What the task requires
Output the data below in full, character for character.

Given material

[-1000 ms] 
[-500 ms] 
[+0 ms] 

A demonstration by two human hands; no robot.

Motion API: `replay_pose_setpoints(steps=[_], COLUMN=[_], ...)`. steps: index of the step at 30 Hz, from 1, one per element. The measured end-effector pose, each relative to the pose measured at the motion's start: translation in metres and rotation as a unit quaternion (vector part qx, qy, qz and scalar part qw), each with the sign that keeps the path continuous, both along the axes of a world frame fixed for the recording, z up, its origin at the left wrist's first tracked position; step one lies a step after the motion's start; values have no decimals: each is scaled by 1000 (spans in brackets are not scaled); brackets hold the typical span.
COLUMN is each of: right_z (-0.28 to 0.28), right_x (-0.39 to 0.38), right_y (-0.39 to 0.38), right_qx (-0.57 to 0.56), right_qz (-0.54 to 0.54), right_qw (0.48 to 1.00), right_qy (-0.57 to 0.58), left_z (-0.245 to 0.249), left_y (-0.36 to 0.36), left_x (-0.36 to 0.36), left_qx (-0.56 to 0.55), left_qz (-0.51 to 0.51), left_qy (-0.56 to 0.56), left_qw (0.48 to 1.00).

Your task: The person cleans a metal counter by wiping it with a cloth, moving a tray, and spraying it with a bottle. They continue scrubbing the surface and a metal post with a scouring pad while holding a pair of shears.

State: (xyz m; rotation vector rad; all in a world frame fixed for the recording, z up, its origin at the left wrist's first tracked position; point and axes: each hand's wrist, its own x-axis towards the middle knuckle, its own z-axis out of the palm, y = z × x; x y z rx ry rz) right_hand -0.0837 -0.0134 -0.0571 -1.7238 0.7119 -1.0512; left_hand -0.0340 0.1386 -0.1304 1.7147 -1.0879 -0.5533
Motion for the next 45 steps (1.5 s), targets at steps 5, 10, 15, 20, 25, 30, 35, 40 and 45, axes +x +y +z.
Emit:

Answer for the task
[-1000 ms] 
[-500 ms] 
[+0 ms] 

A demonstration by two human hands; no robot.

Motion API: `replay_pose_setpoints(steps=[_], COLUMN=[_], ...)`. steps: index of the step at 30 Hz, from 1, one per element. The measured end-effector pose, each relative to the pose measured at the motion's start: translation in metres and rotation as a unit quaternion (vector part qx, qy, qz and scalar part qw), each with the sign that keeps the path continuous, both along the axes of a world frame fixed for the recording, z up, its origin at the left wrist's first tracked position; step one lies a step after the motion's start; values have no decimals: each is scaled by 1000 (spans in brackets are not scaled); brackets hold the typical span.
COLUMN is each of: right_z (-0.28 to 0.28), right_x (-0.39 to 0.38), right_y (-0.39 to 0.38), right_qx (-0.57 to 0.56), right_qz (-0.54 to 0.54), right_qw (0.48 to 1.00), right_qy (-0.57 to 0.58), left_z (-0.245 to 0.249), left_y (-0.36 to 0.36), left_x (-0.36 to 0.36), left_qx (-0.56 to 0.55), left_qz (-0.51 to 0.51), left_qy (-0.56 to 0.56), left_qw (0.48 to 1.00).

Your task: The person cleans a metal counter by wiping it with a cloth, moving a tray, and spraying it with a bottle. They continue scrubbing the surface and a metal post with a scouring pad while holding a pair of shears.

State: (xyz m; rotation vector rad; all in a world frame fixed for the recording, z up, its origin at the left wrist's first tracked position; point and axes: each hand's wrist, its own x-axis towards the middle knuckle, its own z-axis out of the palm, y = z × x; x y z rx ry rz) right_hand -0.0837 -0.0134 -0.0571 -1.7238 0.7119 -1.0512; left_hand -0.0340 0.1386 -0.1304 1.7147 -1.0879 -0.5533
Motion for the next 45 steps (1.5 s), targets at steps 5, 10, 15, 20, 25, 30, 35, 40 and 45, axes +x +y +z.
Emit:

This output contains the full answer.